> **Task to carry out**
Without the pictures, output the lines of the material from the very first through the one that holds "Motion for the".

______

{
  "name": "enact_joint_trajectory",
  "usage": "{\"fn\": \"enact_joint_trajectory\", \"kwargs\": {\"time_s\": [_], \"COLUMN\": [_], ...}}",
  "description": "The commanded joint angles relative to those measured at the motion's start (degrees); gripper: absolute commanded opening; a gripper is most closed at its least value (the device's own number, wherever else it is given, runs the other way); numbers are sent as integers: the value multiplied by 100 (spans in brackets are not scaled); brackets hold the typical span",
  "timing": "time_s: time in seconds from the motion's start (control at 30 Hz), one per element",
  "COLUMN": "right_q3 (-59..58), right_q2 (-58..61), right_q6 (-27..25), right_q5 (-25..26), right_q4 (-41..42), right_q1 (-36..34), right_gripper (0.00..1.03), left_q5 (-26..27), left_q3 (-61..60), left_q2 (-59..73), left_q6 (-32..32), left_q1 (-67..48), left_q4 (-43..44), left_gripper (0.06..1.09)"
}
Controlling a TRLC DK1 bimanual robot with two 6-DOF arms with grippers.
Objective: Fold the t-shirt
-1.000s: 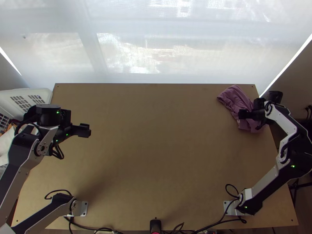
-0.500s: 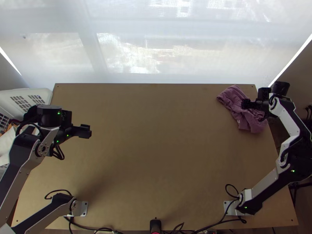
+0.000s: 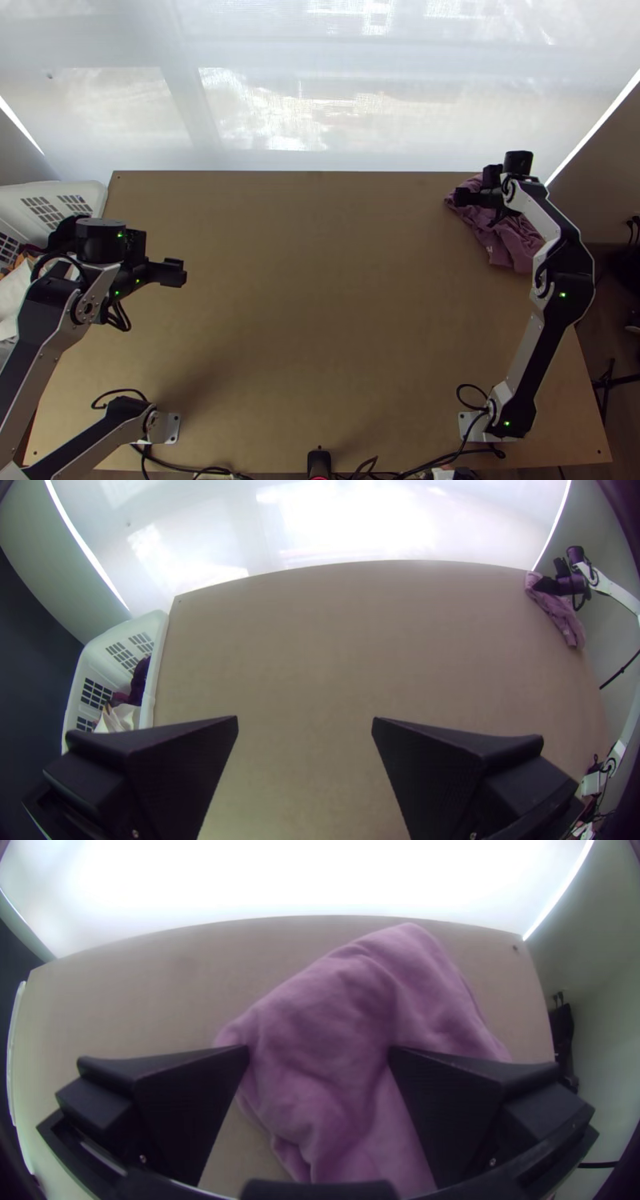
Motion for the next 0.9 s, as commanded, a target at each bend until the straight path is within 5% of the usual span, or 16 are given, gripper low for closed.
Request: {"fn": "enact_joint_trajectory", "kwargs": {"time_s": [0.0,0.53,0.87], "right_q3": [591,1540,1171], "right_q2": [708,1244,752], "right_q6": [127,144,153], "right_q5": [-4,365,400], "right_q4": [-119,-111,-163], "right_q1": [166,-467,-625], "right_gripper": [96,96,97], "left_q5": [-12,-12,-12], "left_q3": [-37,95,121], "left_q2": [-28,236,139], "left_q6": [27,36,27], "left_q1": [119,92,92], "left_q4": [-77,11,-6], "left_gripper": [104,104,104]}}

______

> **Solution**
{
  "name": "enact_joint_trajectory",
  "usage": "{\"fn\": \"enact_joint_trajectory\", \"kwargs\": {\"time_s\": [_], \"COLUMN\": [_], ...}}",
  "description": "The commanded joint angles relative to those measured at the motion's start (degrees); gripper: absolute commanded opening; a gripper is most closed at its least value (the device's own number, wherever else it is given, runs the other way); numbers are sent as integers: the value multiplied by 100 (spans in brackets are not scaled); brackets hold the typical span",
  "timing": "time_s: time in seconds from the motion's start (control at 30 Hz), one per element",
  "COLUMN": "right_q3 (-59..58), right_q2 (-58..61), right_q6 (-27..25), right_q5 (-25..26), right_q4 (-41..42), right_q1 (-36..34), right_gripper (0.00..1.03), left_q5 (-26..27), left_q3 (-61..60), left_q2 (-59..73), left_q6 (-32..32), left_q1 (-67..48), left_q4 (-43..44), left_gripper (0.06..1.09)"
}
Controlling a TRLC DK1 bimanual robot with two 6-DOF arms with grippers.
Objective: Fold the t-shirt
-1.000s: 
-0.500s: 
+0.000s: 
Motion for the next 0.9 s, as commanded, a target at each bend until the straight path is within 5% of the usual span, or 16 are given, gripper low for closed.

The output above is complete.